Below is a listing from which only part is wanted; return exactly the lines from the one with "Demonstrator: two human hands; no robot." up to and including the one with "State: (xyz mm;".

========================================

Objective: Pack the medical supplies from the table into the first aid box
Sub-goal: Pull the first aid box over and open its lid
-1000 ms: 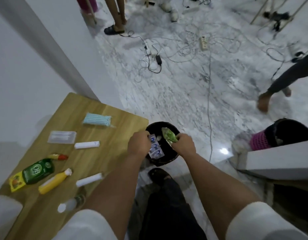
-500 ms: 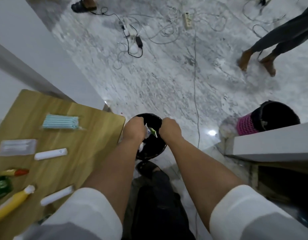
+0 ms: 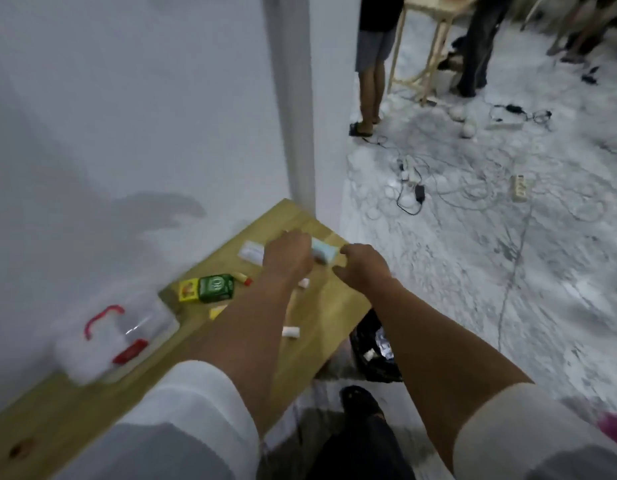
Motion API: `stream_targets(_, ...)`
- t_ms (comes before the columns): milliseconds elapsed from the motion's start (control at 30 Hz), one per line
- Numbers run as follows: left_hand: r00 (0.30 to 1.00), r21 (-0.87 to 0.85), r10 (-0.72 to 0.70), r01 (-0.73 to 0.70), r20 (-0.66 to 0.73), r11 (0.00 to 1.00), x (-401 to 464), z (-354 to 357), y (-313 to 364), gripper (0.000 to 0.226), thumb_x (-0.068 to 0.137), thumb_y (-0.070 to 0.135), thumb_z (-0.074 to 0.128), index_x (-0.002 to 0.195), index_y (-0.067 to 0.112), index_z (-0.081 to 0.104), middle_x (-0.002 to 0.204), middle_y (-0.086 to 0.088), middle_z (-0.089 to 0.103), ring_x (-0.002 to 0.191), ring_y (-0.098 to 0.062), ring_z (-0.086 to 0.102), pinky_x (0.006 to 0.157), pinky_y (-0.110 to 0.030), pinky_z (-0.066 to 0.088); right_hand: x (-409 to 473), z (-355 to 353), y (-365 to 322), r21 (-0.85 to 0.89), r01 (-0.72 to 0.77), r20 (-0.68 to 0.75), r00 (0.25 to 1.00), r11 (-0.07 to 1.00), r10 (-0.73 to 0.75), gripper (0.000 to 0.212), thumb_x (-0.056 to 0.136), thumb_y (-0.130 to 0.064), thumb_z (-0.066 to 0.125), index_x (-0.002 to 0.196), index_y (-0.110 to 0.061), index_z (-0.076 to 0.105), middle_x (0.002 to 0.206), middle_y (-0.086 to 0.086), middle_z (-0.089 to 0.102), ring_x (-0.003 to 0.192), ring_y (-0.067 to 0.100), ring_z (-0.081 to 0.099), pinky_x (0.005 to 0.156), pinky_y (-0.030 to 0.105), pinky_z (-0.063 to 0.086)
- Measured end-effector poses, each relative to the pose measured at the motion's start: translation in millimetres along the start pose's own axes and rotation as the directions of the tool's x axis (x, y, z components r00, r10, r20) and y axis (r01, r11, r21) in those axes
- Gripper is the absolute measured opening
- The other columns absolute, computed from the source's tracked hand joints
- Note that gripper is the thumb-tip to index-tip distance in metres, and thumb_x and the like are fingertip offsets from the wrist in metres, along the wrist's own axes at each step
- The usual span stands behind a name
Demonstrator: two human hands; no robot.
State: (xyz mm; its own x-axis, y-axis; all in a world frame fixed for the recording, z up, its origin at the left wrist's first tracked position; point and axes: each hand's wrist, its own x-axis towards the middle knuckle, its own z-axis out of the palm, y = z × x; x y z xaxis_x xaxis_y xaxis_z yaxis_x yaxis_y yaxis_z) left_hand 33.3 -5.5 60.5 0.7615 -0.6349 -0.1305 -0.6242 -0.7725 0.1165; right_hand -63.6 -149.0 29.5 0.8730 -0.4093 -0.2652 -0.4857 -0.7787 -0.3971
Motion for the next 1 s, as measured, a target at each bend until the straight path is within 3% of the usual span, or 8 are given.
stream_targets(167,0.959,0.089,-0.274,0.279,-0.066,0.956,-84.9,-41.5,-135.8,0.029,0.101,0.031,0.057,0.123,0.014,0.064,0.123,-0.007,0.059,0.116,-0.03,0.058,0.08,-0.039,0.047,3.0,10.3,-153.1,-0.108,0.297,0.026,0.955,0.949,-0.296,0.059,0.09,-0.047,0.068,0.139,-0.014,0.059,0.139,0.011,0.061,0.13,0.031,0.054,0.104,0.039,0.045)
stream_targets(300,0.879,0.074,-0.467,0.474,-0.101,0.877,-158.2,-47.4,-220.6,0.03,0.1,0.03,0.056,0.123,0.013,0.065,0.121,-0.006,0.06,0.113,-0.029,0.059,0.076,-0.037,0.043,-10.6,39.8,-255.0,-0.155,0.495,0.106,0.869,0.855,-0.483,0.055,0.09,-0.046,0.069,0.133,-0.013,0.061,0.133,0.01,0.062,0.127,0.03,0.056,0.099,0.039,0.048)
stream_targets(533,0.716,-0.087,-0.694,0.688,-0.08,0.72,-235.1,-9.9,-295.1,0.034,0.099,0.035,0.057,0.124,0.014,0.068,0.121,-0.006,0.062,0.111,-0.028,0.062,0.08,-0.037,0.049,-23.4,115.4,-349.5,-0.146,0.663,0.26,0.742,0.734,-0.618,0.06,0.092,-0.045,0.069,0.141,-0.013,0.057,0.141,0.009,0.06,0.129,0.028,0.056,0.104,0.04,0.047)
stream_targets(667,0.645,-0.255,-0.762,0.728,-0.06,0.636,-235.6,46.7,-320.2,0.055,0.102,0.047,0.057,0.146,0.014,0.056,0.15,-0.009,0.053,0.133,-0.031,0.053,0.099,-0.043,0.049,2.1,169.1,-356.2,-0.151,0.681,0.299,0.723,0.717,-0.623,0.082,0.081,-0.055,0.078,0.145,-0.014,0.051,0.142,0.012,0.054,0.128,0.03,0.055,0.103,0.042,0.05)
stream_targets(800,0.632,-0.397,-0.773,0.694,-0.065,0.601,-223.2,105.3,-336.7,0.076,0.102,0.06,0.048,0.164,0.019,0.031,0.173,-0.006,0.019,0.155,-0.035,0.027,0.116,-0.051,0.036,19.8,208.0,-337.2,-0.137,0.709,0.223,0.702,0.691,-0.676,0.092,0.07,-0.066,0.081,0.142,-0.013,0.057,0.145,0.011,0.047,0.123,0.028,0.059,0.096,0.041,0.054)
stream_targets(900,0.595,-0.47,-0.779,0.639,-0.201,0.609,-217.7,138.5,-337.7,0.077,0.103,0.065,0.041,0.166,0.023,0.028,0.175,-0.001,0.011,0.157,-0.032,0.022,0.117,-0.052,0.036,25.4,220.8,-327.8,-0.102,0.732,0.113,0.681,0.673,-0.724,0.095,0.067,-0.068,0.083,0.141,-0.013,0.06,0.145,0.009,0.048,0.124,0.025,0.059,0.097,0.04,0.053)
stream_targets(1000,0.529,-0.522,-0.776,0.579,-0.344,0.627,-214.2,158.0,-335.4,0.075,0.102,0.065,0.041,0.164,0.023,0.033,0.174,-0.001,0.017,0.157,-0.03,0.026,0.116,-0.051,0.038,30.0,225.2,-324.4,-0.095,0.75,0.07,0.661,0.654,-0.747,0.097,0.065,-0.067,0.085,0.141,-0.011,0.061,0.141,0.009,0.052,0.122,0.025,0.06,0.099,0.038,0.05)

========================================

## EXERCISE RESULT
Demonstrator: two human hands; no robot.
State: (xyz mm; its own x-axis, y-axis; all in a world frame fixed for the recording, z up, its origin at the left wrist's first tracked position; point and axes: each hand's wrist, its own x-axis towards the middle knuckle, its own z-axis out of the palm, y = z × x; x y z xaxis_x xaxis_y xaxis_z yaxis_x yaxis_y yaxis_z) left_hand 33.3 -5.5 60.5 0.7615 -0.6349 -0.1305 -0.6242 -0.7725 0.1165; right_hand -63.6 -149.0 29.5 0.8730 -0.4093 -0.2652 -0.4857 -0.7787 -0.3971

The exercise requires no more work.